ギネス公認の世界一売れている靴はテニス用
ギネス公認で世界で一番売れたスニーカーはアディダスの「スタンスミス」です。1971年の販売以降、世界で4000万足以上が売れています。端正なシルエットから、ビジネススタイルに合わせる方も多いでしょう。しかし歩きやすさの観点から言えば「NO」です。 スタンスミスこそが「止まるため」の靴の代表格。テニスは、数十メートルも直進し続けるような動きはなく、細かい距離のダッシュ、ストップ、バックステップ。しっかり止まってラケットを振らなければ、こけてケガします。
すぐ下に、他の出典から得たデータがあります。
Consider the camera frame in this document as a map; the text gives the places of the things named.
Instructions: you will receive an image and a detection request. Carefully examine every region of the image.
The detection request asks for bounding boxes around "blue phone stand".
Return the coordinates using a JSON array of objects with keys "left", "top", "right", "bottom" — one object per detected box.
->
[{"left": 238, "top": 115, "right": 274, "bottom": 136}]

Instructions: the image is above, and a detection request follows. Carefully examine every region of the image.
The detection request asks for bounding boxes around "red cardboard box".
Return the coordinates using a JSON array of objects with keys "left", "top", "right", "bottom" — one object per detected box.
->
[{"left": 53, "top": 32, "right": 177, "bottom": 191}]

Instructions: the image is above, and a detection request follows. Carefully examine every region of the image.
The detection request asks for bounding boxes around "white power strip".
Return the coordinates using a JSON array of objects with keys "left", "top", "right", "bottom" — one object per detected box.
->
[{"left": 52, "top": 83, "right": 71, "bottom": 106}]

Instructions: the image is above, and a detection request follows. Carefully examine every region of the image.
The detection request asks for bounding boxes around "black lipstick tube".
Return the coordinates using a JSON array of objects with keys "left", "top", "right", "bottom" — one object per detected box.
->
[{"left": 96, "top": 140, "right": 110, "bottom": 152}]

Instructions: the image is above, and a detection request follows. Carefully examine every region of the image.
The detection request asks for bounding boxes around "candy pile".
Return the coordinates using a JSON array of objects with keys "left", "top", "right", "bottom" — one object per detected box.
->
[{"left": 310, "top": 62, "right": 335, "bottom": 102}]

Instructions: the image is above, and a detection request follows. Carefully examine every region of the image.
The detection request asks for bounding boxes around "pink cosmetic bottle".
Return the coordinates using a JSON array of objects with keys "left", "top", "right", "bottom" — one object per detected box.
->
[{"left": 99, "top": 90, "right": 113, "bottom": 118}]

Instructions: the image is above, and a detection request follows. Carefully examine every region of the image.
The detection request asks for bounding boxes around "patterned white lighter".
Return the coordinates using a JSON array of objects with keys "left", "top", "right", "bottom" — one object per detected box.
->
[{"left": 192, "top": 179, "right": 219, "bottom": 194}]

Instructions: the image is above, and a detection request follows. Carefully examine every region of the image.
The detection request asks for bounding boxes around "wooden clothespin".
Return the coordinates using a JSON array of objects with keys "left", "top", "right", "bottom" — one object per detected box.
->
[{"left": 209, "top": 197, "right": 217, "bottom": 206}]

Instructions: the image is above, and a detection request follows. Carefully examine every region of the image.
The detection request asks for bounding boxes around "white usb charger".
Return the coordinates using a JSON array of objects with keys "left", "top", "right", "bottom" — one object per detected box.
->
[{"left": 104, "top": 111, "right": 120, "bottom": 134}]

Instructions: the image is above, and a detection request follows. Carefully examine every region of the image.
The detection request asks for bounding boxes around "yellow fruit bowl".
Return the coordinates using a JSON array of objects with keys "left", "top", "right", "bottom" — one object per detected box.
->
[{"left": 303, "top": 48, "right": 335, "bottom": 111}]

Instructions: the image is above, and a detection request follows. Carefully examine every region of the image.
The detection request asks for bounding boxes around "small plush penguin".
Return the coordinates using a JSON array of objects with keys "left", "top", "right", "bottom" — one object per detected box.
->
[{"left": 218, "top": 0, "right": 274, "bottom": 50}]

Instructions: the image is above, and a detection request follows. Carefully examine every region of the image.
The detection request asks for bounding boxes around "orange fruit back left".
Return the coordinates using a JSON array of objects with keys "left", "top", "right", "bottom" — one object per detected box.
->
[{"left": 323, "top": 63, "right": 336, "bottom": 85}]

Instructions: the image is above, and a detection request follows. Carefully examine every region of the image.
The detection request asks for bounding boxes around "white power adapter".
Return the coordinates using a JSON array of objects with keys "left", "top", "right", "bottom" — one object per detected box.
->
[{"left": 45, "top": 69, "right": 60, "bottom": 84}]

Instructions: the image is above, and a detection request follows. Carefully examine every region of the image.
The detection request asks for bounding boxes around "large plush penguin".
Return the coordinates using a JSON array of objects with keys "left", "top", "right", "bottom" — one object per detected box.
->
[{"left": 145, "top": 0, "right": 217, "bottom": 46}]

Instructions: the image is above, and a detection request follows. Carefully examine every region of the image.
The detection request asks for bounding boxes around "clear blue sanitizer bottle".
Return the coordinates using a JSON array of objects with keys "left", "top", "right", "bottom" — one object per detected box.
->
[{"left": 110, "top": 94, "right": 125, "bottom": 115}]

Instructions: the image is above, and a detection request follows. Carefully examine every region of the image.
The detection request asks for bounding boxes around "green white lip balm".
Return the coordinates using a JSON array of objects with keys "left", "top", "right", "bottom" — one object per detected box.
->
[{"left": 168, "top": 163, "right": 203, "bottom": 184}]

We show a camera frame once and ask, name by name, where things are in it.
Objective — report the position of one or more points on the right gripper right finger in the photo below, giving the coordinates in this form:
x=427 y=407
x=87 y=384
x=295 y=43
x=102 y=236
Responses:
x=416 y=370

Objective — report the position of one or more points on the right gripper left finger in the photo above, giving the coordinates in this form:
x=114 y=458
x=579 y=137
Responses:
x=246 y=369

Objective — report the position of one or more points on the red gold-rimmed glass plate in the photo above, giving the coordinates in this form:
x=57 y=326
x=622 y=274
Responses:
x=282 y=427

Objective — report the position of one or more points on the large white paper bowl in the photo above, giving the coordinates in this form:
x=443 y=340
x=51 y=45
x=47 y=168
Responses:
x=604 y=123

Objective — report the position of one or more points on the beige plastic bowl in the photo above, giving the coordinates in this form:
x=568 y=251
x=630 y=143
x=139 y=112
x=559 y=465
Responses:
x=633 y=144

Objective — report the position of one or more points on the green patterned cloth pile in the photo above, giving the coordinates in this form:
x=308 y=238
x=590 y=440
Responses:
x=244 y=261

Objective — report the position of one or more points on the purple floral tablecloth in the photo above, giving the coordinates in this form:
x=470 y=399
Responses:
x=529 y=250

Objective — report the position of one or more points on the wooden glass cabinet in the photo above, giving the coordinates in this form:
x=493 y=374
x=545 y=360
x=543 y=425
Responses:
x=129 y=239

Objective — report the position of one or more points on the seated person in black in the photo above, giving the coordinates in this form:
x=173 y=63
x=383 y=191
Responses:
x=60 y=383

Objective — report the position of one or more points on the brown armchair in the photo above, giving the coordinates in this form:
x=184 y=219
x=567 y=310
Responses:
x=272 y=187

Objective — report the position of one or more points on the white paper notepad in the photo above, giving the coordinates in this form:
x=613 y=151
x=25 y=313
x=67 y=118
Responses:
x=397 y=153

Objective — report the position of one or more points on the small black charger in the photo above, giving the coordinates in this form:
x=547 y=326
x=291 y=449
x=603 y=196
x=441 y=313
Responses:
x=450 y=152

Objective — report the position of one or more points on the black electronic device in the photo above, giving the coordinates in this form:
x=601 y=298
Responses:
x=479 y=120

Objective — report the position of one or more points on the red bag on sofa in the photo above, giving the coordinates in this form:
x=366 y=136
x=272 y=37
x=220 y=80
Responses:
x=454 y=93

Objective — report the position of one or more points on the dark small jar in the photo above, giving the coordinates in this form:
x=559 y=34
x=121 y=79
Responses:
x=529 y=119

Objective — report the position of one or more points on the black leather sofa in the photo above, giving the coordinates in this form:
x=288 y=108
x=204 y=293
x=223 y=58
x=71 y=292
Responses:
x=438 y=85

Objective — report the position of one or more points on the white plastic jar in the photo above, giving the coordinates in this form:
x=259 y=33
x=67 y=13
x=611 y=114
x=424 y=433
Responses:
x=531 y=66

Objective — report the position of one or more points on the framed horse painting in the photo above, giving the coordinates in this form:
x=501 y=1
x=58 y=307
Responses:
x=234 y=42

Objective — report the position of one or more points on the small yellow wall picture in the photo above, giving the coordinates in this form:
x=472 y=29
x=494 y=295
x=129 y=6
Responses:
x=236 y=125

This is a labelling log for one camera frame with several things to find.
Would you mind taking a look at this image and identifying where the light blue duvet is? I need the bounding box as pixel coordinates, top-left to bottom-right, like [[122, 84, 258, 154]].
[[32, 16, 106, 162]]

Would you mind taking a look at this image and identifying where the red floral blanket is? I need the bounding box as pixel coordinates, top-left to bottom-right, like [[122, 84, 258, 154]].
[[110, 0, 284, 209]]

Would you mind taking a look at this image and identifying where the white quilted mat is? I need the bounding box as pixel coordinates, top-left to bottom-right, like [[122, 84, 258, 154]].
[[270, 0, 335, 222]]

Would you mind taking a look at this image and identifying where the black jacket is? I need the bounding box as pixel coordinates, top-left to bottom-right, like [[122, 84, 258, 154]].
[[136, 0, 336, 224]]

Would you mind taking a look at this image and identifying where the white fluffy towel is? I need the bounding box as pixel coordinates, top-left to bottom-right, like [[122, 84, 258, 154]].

スタンスミスは実物を持ってみればわかりますが、意外に曲がりません。テニスは前傾姿勢で構えるので、つま先の高さもギリギリまで地面に近く設定され、歩くだけだとつまずきやすくなっています。歩くときは誰でも「指のつけね」で曲がるはずですが、テニスシューズは踏ん張りを効かせるために、わざとインソールもアウトソールも曲がらせないようにできています。 また、テニスは芝か土の上でプレーするので、靴にクッションは必要ありません。地面そのものが柔らかいので、板のように硬い底のほうが安定してプレーしやすいため、コンクリートの上を歩くような設定にはなっていないのです。 スタンスミスや似たスニーカーでヒザを痛める方が多いのは、「スニーカー=クッション」というわけではないからです。